*Work item*
Repeat the data that follows, keeping every character intact.

*** Opening of Raw data ***

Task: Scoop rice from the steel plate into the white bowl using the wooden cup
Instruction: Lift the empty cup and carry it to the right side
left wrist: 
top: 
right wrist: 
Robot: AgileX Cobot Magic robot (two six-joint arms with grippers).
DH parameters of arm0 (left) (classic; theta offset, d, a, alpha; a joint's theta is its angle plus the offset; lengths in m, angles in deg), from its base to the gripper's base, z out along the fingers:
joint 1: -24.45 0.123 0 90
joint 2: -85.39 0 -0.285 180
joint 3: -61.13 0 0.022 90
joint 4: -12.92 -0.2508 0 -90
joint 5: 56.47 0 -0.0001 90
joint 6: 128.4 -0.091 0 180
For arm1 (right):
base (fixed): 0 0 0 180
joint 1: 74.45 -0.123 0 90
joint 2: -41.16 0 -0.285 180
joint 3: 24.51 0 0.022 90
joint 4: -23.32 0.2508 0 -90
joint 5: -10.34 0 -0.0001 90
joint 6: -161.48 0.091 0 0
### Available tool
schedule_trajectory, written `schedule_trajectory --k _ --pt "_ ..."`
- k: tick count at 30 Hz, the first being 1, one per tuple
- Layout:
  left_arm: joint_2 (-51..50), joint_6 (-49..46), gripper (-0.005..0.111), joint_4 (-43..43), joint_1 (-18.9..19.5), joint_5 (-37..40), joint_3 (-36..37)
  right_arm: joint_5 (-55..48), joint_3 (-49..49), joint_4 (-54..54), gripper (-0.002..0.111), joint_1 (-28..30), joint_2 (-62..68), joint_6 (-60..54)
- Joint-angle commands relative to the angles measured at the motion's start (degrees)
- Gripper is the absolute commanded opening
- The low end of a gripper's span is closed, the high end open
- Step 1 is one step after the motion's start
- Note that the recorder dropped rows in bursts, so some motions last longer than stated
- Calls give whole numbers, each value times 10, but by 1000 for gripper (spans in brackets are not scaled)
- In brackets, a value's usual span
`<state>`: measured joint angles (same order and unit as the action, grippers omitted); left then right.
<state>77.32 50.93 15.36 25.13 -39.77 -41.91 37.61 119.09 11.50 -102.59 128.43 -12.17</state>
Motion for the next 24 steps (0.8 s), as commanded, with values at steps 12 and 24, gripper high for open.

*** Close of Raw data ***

*Result below*
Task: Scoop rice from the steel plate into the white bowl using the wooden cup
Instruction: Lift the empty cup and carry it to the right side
left wrist: 
top: 
right wrist: 
Robot: AgileX Cobot Magic robot (two six-joint arms with grippers).
DH parameters of arm0 (left) (classic; theta offset, d, a, alpha; a joint's theta is its angle plus the offset; lengths in m, angles in deg), from its base to the gripper's base, z out along the fingers:
joint 1: -24.45 0.123 0 90
joint 2: -85.39 0 -0.285 180
joint 3: -61.13 0 0.022 90
joint 4: -12.92 -0.2508 0 -90
joint 5: 56.47 0 -0.0001 90
joint 6: 128.4 -0.091 0 180
For arm1 (right):
base (fixed): 0 0 0 180
joint 1: 74.45 -0.123 0 90
joint 2: -41.16 0 -0.285 180
joint 3: 24.51 0 0.022 90
joint 4: -23.32 0.2508 0 -90
joint 5: -10.34 0 -0.0001 90
joint 6: -161.48 0.091 0 0
### Available tool
schedule_trajectory, written `schedule_trajectory --k _ --pt "_ ..."`
- k: tick count at 30 Hz, the first being 1, one per tuple
- Layout:
  left_arm: joint_2 (-51..50), joint_6 (-49..46), gripper (-0.005..0.111), joint_4 (-43..43), joint_1 (-18.9..19.5), joint_5 (-37..40), joint_3 (-36..37)
  right_arm: joint_5 (-55..48), joint_3 (-49..49), joint_4 (-54..54), gripper (-0.002..0.111), joint_1 (-28..30), joint_2 (-62..68), joint_6 (-60..54)
- Joint-angle commands relative to the angles measured at the motion's start (degrees)
- Gripper is the absolute commanded opening
- The low end of a gripper's span is closed, the high end open
- Step 1 is one step after the motion's start
- Note that the recorder dropped rows in bursts, so some motions last longer than stated
- Calls give whole numbers, each value times 10, but by 1000 for gripper (spans in brackets are not scaled)
- In brackets, a value's usual span
`<state>`: measured joint angles (same order and unit as the action, grippers omitted); left then right.
<state>77.32 50.93 15.36 25.13 -39.77 -41.91 37.61 119.09 11.50 -102.59 128.43 -12.17</state>
Motion for the next 24 steps (0.8 s), as commanded, with values at steps 12 and 24, gripper high for open.

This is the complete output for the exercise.